Using ML filters to help automated vulnerability repairs: when it helps and when it doesn't
This is an incremental improvement for automated program repair, potentially speeding up patch generation by integrating ML filters with testing oracles.
The paper tackles the problem of unreliable ML models in automated vulnerability repair by proposing an ML filter before traditional testing, identifying theoretical bounds on precision and recall to determine when this approach is effective.

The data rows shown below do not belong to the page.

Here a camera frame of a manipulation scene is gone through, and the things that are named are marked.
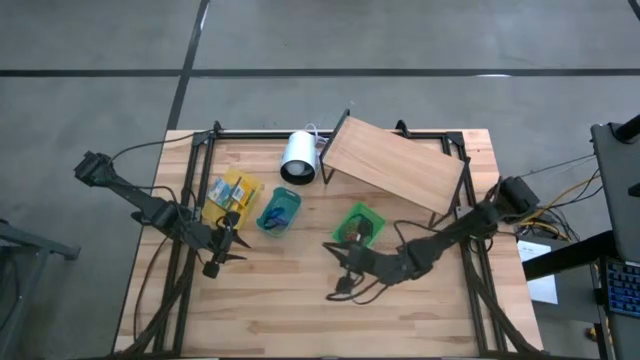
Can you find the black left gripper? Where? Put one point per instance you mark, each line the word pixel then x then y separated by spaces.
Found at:
pixel 212 242

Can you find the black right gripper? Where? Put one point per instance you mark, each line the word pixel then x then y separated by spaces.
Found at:
pixel 367 265

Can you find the long orange-red rubber band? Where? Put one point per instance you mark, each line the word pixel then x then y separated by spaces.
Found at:
pixel 350 232

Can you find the teal plastic bin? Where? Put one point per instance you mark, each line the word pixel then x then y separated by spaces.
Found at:
pixel 290 197

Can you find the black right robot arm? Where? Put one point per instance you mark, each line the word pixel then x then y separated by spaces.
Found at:
pixel 450 235

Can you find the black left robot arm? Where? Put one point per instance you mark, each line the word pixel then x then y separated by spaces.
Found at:
pixel 145 200

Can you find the black desk bar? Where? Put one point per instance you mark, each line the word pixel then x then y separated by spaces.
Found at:
pixel 565 257

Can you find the green plastic mesh basket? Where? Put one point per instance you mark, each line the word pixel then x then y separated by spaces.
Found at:
pixel 340 230

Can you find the yellow translucent plastic bin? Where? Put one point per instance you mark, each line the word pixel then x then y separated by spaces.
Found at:
pixel 252 177

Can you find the wooden shelf riser black legs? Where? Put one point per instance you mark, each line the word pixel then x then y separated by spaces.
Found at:
pixel 395 162

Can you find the white cylindrical lamp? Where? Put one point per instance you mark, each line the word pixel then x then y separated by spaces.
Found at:
pixel 300 150

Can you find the grey metal cart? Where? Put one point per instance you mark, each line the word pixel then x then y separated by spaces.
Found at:
pixel 45 247

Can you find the white paper sheet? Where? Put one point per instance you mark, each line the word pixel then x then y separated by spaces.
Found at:
pixel 542 290

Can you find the backlit keyboard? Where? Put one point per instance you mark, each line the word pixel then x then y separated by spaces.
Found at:
pixel 624 287

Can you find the dark grey monitor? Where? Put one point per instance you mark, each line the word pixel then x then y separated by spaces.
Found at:
pixel 617 175

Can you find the black aluminium table frame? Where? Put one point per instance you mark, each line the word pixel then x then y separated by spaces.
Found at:
pixel 250 135

[Context:] The acceptance of candidate patches in automated program repair has been typically based on testing oracles. Testing requires typically a costly process of building the application while ML models can be used to quickly classify patches, thus allowing more candidate patches to be generated in a positive feedback loop. [Problem:] If the model predictions are unreliable (as in vulnerability detection) they can hardly replace the more reliable oracles based on testing. [New Idea:] We propose to use an ML model as a preliminary filter of candidate patches which is put in front of a traditional filter based on testing. [Preliminary Results:] We identify some theoretical bounds on the precision and recall of the ML algorithm that makes such operation meaningful in practice. With these bounds and the results published in the literature, we calculate how fast some of state-of-the art vulnerability detectors must be to be more effective over a traditional AVR pipeline such as APR4Vuln based just on testing.